To establish a charitable trust, a person transfers the property he or she would like to donate into the trust through a legal document. Under Florida law, a charitable organization is one designated tax exempt by the Internal Revenue Service (IRS). The charity serves as trustee of the trust and manages or invests the property to produce income. The charity pays you, or a person you have named as a beneficiary, a portion of the income generated by the trust property for a certain period of time that you establish in the trust document.
Income from the trust can be received in two ways, either as fixed dollar amount (annuity) each year, or as a percentage of the current worth of the trust property. Either at your death or at the end of the designated time period, the property goes to the charity.

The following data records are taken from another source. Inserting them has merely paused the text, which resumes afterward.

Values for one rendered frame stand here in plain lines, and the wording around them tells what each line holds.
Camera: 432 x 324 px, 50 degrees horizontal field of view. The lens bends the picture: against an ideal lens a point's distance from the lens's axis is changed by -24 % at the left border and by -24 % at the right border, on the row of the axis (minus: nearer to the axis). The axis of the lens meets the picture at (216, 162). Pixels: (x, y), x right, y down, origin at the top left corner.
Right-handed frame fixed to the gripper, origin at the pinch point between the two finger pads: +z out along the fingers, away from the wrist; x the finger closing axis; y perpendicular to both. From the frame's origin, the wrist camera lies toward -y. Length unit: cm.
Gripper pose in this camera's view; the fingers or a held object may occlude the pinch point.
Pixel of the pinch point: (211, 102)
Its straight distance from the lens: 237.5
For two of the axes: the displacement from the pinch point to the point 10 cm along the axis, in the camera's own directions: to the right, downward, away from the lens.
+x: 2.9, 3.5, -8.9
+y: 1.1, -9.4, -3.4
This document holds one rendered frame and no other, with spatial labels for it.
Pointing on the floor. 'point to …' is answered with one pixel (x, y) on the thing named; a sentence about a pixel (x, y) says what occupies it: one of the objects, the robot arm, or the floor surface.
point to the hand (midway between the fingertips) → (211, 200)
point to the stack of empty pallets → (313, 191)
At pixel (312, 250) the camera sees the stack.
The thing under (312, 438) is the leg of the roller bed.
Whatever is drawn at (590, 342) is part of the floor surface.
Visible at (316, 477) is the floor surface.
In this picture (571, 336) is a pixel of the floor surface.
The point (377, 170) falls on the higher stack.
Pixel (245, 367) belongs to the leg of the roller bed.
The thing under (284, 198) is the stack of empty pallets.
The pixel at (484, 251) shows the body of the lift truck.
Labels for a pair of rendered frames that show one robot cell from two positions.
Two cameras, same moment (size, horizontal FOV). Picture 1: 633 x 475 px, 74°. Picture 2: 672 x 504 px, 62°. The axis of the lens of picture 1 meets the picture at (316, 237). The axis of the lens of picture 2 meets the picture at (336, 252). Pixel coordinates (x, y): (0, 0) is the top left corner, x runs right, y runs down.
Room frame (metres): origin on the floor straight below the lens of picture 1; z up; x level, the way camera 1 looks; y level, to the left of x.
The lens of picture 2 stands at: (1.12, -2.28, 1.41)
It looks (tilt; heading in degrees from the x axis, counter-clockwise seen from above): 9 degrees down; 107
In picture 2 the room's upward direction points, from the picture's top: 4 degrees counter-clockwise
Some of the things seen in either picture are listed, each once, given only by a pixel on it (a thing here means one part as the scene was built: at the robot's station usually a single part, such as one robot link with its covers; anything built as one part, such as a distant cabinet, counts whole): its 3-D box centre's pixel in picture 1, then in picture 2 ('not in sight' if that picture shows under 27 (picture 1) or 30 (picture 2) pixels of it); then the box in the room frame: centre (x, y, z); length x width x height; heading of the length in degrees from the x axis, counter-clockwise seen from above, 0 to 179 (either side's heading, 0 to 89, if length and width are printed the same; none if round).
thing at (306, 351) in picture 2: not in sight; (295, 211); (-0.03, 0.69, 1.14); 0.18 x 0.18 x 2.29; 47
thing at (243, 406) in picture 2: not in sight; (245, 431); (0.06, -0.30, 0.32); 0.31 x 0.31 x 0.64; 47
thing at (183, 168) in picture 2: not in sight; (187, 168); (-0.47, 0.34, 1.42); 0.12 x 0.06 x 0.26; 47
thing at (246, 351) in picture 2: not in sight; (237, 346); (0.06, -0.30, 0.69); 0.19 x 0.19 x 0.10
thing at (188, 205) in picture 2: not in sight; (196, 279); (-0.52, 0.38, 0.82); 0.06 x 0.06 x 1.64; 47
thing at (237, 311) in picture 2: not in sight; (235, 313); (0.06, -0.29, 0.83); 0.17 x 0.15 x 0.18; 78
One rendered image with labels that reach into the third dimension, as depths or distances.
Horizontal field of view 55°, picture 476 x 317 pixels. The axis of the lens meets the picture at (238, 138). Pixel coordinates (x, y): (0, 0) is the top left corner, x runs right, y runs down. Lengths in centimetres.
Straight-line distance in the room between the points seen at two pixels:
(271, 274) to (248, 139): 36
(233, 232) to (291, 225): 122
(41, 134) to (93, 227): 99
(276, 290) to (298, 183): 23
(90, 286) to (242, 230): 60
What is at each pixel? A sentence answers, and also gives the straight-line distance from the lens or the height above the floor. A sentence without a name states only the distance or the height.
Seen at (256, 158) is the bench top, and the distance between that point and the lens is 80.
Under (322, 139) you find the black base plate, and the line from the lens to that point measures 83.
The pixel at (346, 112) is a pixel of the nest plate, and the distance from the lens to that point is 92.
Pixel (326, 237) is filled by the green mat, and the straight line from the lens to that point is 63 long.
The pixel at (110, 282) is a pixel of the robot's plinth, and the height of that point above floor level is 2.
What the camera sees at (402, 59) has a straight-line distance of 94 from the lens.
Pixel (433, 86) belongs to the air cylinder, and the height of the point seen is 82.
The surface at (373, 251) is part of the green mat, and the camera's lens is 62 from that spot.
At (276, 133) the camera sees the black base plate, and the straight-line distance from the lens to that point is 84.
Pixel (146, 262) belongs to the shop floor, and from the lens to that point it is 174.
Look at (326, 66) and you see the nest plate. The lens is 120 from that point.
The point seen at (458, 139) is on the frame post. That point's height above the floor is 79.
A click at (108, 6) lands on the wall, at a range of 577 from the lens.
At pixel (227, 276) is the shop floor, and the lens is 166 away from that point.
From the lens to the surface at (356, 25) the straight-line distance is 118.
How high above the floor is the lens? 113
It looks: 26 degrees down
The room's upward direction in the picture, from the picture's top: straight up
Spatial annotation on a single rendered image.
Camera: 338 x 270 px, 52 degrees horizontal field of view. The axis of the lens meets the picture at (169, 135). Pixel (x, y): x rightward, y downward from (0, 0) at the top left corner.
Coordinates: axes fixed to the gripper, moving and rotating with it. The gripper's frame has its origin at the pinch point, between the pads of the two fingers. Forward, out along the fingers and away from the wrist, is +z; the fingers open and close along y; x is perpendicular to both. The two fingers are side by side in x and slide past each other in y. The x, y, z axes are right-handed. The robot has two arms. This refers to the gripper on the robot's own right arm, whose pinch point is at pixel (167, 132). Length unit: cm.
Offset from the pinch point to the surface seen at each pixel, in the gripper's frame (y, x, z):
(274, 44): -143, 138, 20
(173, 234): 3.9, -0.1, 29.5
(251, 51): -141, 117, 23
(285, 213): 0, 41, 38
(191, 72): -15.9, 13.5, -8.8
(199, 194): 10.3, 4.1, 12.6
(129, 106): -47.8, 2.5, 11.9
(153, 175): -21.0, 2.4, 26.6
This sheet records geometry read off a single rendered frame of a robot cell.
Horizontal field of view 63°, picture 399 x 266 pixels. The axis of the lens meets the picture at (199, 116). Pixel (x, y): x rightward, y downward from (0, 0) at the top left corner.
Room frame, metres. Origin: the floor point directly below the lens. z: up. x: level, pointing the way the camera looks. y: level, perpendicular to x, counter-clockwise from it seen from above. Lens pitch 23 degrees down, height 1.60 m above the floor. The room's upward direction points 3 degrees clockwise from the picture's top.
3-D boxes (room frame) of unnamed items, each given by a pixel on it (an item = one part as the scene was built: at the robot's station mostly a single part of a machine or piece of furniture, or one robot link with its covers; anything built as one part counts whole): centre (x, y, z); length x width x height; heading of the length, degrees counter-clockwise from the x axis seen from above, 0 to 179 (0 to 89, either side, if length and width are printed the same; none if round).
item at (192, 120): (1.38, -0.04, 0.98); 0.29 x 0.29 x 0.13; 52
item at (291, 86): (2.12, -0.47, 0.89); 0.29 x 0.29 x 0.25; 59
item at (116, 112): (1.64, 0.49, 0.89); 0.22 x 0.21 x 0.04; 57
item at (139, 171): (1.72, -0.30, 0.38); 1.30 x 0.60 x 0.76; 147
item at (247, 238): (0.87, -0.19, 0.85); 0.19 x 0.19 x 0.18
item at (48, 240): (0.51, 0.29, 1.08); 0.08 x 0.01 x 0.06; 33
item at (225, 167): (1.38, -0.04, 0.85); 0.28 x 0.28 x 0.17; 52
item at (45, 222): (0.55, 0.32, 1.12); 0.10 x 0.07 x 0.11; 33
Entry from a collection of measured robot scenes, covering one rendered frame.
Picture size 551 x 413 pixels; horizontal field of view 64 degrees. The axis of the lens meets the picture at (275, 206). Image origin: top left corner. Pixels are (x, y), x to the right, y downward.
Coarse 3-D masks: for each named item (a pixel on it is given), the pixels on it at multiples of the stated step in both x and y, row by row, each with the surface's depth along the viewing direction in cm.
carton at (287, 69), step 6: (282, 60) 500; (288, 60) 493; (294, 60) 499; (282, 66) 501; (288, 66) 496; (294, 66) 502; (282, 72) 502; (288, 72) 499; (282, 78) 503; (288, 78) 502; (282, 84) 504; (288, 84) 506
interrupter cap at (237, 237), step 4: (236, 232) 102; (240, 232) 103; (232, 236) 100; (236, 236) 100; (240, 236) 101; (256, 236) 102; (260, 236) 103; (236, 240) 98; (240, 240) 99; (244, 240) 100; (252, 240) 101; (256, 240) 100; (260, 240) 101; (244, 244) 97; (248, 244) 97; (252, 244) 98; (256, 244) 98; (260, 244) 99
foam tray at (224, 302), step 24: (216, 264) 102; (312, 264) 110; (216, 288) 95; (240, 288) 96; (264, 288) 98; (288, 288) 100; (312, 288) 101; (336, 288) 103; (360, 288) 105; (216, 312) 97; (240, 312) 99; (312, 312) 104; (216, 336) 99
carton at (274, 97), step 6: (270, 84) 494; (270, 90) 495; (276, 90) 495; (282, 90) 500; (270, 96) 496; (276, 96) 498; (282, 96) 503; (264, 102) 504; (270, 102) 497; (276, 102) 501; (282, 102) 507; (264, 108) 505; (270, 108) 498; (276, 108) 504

Potential tax benefits come from an income tax deduction — spread over five years — for the value of a gift to the charity. However, the value of this gift is not the full value of the property since the IRS deducts from that value the amount of income you are likely to receive from the property. This can help you avoid capital gains tax on appreciated property. Further, when the trust eventually goes to the charity, it is no longer part of your estate and it is not subject to federal estate tax.
Information provided is of a general nature and does not act as a substitute for a personal discussion with an estate planning attorney. Your circumstances may create different legal opportunities.